Stay a while and listen…
Unsurprisingly, Diablo IV is online only and features a semi-open world. That said, you can tackle the game completely solo if you wish, following the main story, getting lost inside content and grinding for gear or anything in between. Bungie’s Destiny series is a good point of reference here.
I sense a soul in search of answers
Diablo IV‘s narrative focus is on Lilith and Inarius, a demon and angel whose tryst created the world of Sanctuary. In Act I (the only Act featured in the beta), you’re tasked with pursuing Lilith across the game world. The characters you encounter along the way are heavily reminiscent of the casts of previous Diablo games. With the exception of the shared world component, there’s little new here. Indeed, so far Diablo IV‘s key plot beats are something of a rerun of II and III in particular.
Diablo IV distances itself from the bright, colourful World of Warcraft-inspired look of its direct predecessor. Recalling Bluepoint’s stellar work on the Demon’s Souls remake, each frame is absolutely saturated with detail. In fact, it can look a little too busy at times. Still, based on the beta, we have no qualms whatsoever regarding performance (on Xbox Series X, at least) as the the game sticks doggedly to its 60fps target.
The sanctity of this place has been fouled…
This time around, Blizzard is striving for a darker, more serious tone. Diablo IV features an interesting aesthetic palette where most other colours are muted, but bloody, dark crimson is front and center. This applies both to the UI and game world, the latter of which is positively awash with viscera and vein claret. There’s a clear and concerted effort to bring horror, violence and occult themes back into the Diablo fold, and blood is spilt at every opportunity.
The Druid, Rogue, Wizard, Barbarian and Necromancer all return from previous Diablo titles and play very differently. Diablo II-style skill allow you to purchase abilities from a sizable skill tree. In the beta, respeccing was available at will for a nominal fee.
Diablo IV‘s character customization is a massive step up for the series, with a myriad of hair, tattoo and jewelry options available. Your avatar now features in story scenes. So, you’re no longer stuck surveying them from an isometric viewpoint where such things would go unnoticed.
Too much pain, not enough profit
Healing potions return but are restricted to a set number of charges. You can recharge these in town and charges are also dropped by slain enemies. When fighting more difficult foes, you’ll find yourself doing almost Doom Eternal type resource management, switching focus on fodder enemies to replenish your potion charges.

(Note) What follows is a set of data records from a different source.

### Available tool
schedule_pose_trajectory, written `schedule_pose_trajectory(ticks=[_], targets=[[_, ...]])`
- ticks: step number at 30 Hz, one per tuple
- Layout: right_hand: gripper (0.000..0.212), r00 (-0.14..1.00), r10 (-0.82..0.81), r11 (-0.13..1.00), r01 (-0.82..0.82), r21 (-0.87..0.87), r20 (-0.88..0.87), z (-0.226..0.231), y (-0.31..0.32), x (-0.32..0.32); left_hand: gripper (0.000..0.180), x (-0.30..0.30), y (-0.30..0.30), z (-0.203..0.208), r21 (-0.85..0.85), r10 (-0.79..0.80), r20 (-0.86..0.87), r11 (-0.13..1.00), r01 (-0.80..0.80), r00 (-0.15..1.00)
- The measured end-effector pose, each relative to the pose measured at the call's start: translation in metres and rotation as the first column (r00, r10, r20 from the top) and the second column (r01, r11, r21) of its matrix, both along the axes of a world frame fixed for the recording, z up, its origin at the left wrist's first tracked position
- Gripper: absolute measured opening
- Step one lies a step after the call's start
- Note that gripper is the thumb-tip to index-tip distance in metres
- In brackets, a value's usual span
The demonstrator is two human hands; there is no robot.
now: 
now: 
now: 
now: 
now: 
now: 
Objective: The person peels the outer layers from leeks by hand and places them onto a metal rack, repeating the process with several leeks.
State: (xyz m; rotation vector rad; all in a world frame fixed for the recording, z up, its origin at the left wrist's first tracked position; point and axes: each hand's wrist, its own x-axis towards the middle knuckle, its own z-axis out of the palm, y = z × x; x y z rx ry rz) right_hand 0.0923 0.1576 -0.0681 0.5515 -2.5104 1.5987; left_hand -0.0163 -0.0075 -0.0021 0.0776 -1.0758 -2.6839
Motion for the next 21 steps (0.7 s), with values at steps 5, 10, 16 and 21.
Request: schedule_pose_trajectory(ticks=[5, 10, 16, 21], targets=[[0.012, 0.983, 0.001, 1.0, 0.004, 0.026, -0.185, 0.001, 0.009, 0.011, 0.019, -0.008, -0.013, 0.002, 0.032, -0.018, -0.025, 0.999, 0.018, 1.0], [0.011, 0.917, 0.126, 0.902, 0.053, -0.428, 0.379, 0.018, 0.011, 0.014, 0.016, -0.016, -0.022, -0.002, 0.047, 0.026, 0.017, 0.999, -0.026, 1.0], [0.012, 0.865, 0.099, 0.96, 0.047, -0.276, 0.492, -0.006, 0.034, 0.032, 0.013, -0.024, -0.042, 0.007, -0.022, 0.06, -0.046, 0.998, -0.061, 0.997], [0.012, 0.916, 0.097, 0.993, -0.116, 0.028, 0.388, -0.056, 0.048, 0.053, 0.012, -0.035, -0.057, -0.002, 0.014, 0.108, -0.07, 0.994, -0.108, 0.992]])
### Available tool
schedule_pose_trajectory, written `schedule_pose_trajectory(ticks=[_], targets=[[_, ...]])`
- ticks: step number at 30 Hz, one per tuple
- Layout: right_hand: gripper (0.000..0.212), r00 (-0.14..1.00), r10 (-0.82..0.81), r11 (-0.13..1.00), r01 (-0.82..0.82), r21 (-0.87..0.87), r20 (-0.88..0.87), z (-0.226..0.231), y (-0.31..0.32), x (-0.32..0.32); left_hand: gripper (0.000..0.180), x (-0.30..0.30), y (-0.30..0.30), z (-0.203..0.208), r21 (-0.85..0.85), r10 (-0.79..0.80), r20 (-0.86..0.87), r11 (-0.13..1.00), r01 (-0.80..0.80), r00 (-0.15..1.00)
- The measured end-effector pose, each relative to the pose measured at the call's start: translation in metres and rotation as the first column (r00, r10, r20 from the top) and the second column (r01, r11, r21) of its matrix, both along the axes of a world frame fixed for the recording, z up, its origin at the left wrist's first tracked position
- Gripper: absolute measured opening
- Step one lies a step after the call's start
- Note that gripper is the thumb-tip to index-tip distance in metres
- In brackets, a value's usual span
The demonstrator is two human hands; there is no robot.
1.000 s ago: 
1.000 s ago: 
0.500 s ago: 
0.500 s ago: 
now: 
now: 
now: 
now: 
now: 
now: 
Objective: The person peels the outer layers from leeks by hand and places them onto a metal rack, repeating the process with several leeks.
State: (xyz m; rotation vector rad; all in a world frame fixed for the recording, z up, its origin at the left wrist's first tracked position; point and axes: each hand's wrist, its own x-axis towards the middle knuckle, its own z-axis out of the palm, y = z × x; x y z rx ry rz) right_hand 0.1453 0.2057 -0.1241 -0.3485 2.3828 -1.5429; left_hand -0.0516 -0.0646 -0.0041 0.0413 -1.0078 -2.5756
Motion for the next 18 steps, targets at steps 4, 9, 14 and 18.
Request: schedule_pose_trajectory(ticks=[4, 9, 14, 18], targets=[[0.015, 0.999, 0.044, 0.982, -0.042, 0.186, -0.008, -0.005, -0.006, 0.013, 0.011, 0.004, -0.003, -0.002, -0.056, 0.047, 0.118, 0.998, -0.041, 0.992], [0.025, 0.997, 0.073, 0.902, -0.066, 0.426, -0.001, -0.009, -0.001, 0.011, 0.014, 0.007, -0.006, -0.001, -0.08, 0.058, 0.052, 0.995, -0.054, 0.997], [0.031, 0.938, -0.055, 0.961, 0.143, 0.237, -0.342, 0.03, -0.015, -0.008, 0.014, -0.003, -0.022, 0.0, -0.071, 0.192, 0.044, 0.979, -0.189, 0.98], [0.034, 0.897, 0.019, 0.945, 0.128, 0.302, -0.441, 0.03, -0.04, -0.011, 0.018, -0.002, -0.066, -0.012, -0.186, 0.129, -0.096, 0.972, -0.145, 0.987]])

As you go through the game, it is possible to upgrade your potions at the Alchemist. There’s also a dodge move, returning from the console iterations of Diablo III.
One cornerstone Diablo mechanic in particular has been streamlined significantly: none of your loot needs to be identified at all. This saves you the aggravation of having to arbitrarily waste time and resources doing so.
On the subject of difficulty, even on the lowest World Tier level, Diablo IV appears to be significant step up from Diablo III. Not all classes are created equal at the time of writing, but fire and forget this ain’t. Expect to die repeatedly going into high level areas unprepared.
Diablo IV beta final thoughts
I enjoyed my time with the Diablo IV beta. The map size is impressive, and the core combat is as weighty ever. Blizzard is clearly taking heavy inspiration from Diablo II in terms of look and feel. I just hope that Diablo IV is able to forge its own identity when it releases later this summer.
Diablo IV launches on June 6th, 2023, for PC, PS4, PS5, Xbox One and Xbox Series Consoles.